NEW YORK, N.Y. – Shares of oil and natural gas pipeline company Plains GP Holdings LP are modestly higher in their market debut.
The stock gained 55 cents, or 2.5 per cent, to $22.55 in Wednesday morning trading.
Plains GP priced the initial public offering of 128 million shares at $22 each, at the low end of its projected range of $22 to $25 per share. It raised about $2.82 billion in the offering.
The Houston-based company, which operates crude oil and natural gas pipelines, fracturing facilities and processing plants in Canada and the U.S., is giving the underwriters a 30-day option to buy up to an additional 19.2 million shares.

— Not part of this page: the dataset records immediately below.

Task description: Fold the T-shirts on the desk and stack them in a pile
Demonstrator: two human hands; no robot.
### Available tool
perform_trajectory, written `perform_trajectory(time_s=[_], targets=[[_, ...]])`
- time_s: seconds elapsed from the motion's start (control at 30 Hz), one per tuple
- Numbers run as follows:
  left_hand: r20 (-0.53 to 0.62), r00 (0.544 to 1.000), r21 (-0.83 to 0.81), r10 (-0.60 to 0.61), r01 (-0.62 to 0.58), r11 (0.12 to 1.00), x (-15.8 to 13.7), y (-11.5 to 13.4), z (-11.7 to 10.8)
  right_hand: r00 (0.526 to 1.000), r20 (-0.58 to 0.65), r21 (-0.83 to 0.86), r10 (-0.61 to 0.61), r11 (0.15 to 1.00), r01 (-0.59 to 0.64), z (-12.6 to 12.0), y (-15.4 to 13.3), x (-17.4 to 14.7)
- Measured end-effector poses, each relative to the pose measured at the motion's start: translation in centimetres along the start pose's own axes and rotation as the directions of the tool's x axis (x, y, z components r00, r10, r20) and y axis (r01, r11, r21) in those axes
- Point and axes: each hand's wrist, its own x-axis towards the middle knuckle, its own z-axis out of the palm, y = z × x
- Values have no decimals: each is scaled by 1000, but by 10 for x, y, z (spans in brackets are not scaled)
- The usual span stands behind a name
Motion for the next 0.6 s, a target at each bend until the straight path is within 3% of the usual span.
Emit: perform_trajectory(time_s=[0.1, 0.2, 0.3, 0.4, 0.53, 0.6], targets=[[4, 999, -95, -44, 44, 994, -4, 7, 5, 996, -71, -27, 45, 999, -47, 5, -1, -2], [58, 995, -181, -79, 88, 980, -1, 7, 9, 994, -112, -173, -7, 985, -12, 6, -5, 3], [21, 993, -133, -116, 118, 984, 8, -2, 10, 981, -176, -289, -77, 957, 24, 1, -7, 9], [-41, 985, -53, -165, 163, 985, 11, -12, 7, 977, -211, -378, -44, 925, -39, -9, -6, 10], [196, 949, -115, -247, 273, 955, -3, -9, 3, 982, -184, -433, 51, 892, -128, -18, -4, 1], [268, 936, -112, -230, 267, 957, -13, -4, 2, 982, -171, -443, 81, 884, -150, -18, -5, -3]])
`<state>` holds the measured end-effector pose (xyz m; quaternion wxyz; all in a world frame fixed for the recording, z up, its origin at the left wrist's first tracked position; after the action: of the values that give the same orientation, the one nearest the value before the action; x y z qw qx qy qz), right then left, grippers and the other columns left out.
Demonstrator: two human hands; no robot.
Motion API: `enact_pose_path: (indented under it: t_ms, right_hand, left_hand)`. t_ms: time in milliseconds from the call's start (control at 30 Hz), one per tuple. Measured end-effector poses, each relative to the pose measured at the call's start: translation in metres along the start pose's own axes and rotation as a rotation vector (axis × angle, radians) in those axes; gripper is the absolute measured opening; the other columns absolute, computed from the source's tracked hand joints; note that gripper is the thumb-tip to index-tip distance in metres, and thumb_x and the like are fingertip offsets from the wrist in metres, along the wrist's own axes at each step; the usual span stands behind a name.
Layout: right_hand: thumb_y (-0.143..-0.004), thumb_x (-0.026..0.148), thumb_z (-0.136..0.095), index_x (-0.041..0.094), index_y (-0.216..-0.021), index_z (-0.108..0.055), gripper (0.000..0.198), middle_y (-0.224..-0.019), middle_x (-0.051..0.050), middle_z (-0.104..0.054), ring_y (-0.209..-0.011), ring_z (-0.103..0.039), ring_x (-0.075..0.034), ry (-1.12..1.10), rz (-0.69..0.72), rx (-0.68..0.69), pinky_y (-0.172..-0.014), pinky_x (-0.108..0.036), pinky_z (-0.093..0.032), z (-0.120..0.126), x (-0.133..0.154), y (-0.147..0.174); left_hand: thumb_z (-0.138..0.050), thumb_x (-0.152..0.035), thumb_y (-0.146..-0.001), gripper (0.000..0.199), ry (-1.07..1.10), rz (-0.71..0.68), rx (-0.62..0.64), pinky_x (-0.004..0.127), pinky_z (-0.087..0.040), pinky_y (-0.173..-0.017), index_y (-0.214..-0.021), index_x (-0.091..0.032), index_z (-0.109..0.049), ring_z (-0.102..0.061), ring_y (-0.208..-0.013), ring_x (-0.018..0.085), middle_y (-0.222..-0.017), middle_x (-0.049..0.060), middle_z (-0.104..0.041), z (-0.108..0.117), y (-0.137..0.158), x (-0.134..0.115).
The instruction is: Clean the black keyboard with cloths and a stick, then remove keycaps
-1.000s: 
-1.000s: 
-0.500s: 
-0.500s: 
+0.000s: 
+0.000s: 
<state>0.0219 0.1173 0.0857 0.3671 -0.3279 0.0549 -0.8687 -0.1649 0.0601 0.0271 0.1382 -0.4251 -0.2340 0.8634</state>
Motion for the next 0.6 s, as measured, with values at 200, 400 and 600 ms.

Plains GP said that it plans to distribute the offering’s net proceeds, along with any proceeds received if the underwriters exercise their option, to existing owners of Plains AAP LP, who are selling part of their interest in Plains GP to the company in connection with the offering. Plains AAP currently owns all of the incentive distribution rights and an indirect 2 per cent general partner interest in Plains All American Pipeline LP. Plains GP will own a 21.1 per cent limited partner interest in AAP once the offering closes.
The shares are trading on the New York Stock Exchange under the “PAGP” ticker symbol.
The offering is expected to close on Monday.